Diagnostic Techniques for Pet Fish Diseases
World Small Animal Veterinary Association World Congress Proceedings, 2015
R. Loh, BSc, BVMS, MPhil, MANZCVS, CertAqV
The Fish Vet, Perth, WA, Australia

Introduction

Clinical signs of illness displayed by fish are often not specific enough to determine a definitive aetiological diagnosis. Common techniques a veterinarian needs to be conversant with include taking a history, examining tank/pond conditions, testing the water quality, checking for clinical signs of disease, microscopic examination of wet mounts of skin mucus, fin and gill biopsies, sampling for bacterial cultures, faecal examination, phlebotomy, exploratory laparotomy, necropsy and histopathology.

This presentation will familiarise the participants with the practical aspects of veterinary medicine, ranging from point-of-care diagnostics, through to sampling for laboratory testing.

Water Quality Analysis

Fish rely on the qualities of water for many biological processes, and their health depends on several key parameters that include water temperature, ammonia (NH3), nitrite (NO2-), nitrate (NO3-), pH, carbonate hardness (KH, also known as alkalinity), general hardness (GH, also known as permanent hardness), dissolved oxygen (DO) and salinity.
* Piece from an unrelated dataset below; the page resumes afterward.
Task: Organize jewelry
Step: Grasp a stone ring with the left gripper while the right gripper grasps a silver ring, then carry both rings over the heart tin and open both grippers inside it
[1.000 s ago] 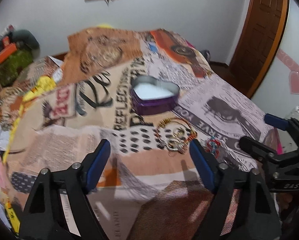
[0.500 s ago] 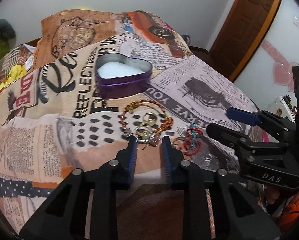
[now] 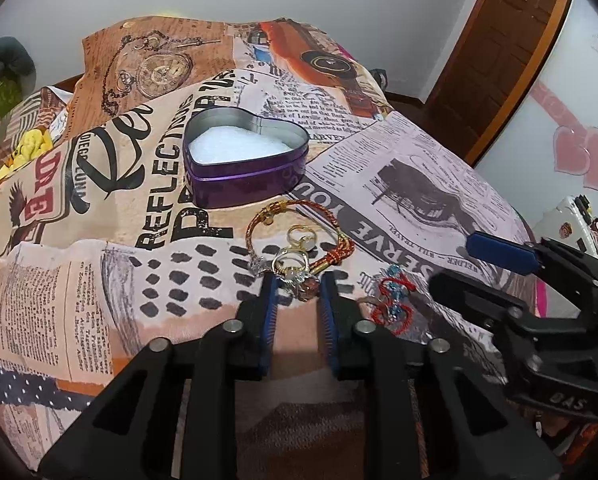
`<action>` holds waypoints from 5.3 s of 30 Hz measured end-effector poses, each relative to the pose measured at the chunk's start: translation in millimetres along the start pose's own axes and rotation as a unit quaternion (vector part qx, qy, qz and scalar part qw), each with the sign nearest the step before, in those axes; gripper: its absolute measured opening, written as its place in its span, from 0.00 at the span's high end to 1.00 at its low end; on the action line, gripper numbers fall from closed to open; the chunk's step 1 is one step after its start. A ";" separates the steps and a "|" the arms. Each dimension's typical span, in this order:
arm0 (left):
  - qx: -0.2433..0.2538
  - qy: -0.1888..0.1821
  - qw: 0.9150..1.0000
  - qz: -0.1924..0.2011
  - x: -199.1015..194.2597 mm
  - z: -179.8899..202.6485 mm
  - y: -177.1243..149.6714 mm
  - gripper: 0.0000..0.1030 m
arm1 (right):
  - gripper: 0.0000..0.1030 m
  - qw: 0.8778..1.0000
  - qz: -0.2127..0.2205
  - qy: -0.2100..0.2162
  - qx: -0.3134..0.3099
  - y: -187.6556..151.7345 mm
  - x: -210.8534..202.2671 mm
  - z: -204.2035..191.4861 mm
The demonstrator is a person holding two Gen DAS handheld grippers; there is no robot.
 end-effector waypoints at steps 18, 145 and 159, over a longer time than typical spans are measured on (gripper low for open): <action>-0.004 -0.013 1.000 0.003 -36.4 -26.2 -24.3 0.96 | 0.49 0.999 -0.005 0.023 -0.034 4.8 -3.3 -41.2; 0.018 0.006 0.999 0.049 18.4 -38.0 94.3 0.90 | 0.82 0.992 -0.029 0.081 -0.095 100.3 110.5 -10.1; 0.028 0.011 0.996 0.085 -32.5 -22.9 88.6 0.79 | 0.74 0.994 0.001 0.049 -0.094 104.3 61.2 -11.6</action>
Point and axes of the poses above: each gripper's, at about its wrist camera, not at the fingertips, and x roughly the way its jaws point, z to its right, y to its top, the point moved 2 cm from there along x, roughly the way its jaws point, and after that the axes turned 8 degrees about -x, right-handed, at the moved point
There are more than 40 thousand species of fish, and each fish species has specific environmental requirements to live. Understanding these requirements is necessary to provide good diagnosis and management recommendations. Table 1 provides parameters for the common biotypes.
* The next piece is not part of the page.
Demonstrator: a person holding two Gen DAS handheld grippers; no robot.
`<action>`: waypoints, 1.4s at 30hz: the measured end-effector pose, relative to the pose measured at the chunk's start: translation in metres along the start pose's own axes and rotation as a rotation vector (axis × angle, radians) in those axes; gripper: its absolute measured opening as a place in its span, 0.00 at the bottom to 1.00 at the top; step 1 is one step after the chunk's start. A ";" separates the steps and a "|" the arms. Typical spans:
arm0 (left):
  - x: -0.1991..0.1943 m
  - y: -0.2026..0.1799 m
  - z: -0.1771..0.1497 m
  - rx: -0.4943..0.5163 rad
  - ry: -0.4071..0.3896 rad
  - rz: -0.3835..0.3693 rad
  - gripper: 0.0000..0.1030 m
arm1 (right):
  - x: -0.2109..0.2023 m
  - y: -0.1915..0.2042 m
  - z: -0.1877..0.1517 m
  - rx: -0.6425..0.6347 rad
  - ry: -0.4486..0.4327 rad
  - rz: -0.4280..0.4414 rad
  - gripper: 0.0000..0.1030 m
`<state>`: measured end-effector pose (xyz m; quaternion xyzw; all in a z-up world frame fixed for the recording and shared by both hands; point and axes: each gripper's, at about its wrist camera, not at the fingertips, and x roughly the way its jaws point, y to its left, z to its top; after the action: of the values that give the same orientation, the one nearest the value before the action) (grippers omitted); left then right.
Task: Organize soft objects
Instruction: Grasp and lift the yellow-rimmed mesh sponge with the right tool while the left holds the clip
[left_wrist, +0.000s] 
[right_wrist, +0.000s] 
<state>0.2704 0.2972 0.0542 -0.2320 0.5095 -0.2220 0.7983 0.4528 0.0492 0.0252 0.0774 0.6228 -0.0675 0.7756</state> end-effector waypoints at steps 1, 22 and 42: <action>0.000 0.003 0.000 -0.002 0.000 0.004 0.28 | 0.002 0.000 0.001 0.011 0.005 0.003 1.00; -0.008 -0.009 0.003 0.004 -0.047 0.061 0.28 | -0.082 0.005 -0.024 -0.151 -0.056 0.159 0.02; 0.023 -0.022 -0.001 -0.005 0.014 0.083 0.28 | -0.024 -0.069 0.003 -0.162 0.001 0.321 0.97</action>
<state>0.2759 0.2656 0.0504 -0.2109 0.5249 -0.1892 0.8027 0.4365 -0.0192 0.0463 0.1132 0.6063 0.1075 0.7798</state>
Table 1. Water quality parameters for popular groups of aquatic animals

     

Units

Freshwater
tropical general

Freshwater
Amazonian

Freshwater
African

Koi & goldfish

Marine reef
tropical

Temperature

°C

24–28

24–28

24–28

20–24

24–25

Ammonia

mg/L

< 0.2

< 0.2

< 0.2

< 0.2

0

Nitrite

mg/L

< 0.2

< 0.2

< 0.2

< 0.2

0

Nitrate

mg/L

< 50

< 50

< 50

< 50

5–10

pH

Units

6.5–7.5

6.5–6.8

8.0–8.2

6.5–7.5

8.2–8.5

KH

mg/L

70–100

70–100

125–225

70–150

125–225

GH

mg/L

100–200

80–150

300–500

150–200

Calcium (380–450 mg/L) &
magnesium (1200–1300 mg/L)
tested separately

Salinity

g/L

0

0

0

0–5

30–35

Pre-Physical Examination

Taking a complete history is required, noting the species affected, speed of onset, morbidity, mortality, changes in husbandry, previous treatments, and whether there had been new introductions. During this time, the veterinarians should be observing the fish from afar, observing for clinical signs of illness displayed by fish, such as clamped fins, reduced activity, staying at the bottom, piping (gasping for air), flashing (scraping flanks against substrate or sides of tank).

Physical Examination

Aeration should be given as soon as the fish is brought to the clinic or laboratory. The right-sized container should be provided so the veterinarian can evaluate behaviour, swimming pattern and overall condition of the fish. External lesions might be visible at this point as well. Ulcers, masses, cloudiness of skin (mucus production), erosion, irregularities of the fish, exophthalmia (pop-eye), abdominal swelling, skeletal deformities, protruding scales (dropsy). Colour change may serve as indicator of fish health. Note that these are nonspecific gross and clinical signs, and diagnostic tests are vital.

Microscopic Examination of Wet Mounts

Parasites are best observed live, by preparing wet mounts and examined via light microscopy. It is very important that wet mounts are examined immediately (at 40 to 400x magnifications) so the parasites are still moving. Things to observe for under the microscope include motility (sessile versus free-swimming), pattern of motility (e.g., ciliated protozoa tend to move in a smooth gliding motion, whereas flagellated protozoa tend to be quick and erratic), morphology (e.g., Trichodina are circular, Ichthyobodo are pear-shaped) and size (e.g., Tetrahymena are relatively uniform in size, whereas the size of Ichthyophthirius tomites can be variable). The procedure for preparing wet mounts follows.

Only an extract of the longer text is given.